WHAT THE TASK ASKS ▸ Please write out exactly the lines from the one with "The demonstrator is" through the end of the data below, both ends included, and omit any pictures.

INFORMATION PROVIDED: Begin

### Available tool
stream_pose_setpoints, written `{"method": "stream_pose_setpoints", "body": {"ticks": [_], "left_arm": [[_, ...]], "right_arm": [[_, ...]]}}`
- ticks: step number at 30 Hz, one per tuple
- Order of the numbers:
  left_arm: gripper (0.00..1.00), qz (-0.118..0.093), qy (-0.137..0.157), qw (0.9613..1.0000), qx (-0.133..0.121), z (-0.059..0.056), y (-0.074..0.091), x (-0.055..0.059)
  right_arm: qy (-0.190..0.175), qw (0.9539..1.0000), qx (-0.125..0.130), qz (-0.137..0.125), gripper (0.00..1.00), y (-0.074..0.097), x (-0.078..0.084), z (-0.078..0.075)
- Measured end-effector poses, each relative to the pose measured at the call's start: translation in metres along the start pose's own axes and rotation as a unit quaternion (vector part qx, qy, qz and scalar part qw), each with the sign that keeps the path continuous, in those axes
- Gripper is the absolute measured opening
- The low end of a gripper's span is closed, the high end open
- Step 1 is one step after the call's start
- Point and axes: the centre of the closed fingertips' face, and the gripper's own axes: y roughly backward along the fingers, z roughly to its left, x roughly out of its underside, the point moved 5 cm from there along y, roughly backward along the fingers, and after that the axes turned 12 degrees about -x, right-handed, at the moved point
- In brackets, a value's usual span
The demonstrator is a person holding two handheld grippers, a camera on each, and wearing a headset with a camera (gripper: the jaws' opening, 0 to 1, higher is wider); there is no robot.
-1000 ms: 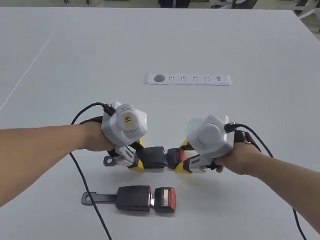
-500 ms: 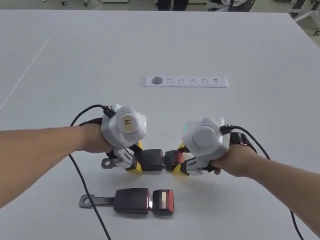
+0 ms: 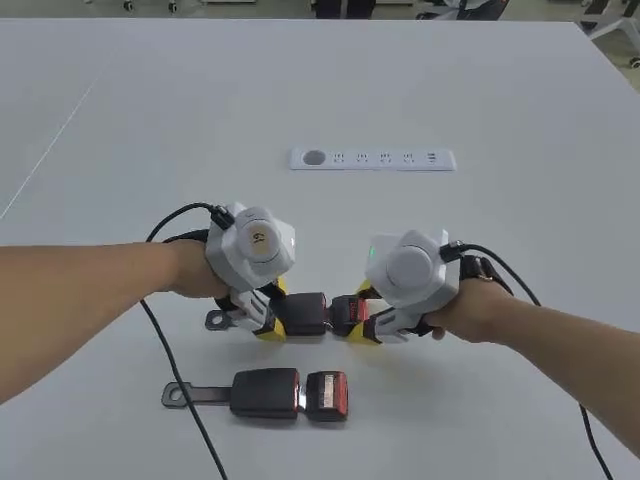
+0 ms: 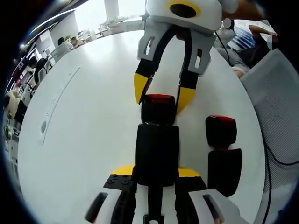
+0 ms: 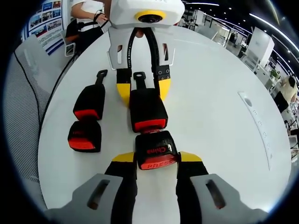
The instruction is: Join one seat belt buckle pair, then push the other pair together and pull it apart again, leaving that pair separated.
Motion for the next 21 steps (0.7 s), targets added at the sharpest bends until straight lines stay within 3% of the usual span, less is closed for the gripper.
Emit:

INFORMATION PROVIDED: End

WRITTEN RESPONSE ▸
The demonstrator is a person holding two handheld grippers, a camera on each, and wearing a headset with a camera (gripper: the jaws' opening, 0 to 1, higher is wider); there is no robot.
-1000 ms: 
-500 ms: 
+0 ms: 
+0 ms: 
+0 ms: 
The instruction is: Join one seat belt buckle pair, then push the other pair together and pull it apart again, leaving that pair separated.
Motion for the next 21 steps (0.7 s), targets added at the sharpest bends until straight lines stay within 3% of the usual span, less is closed for the gripper.
Emit:

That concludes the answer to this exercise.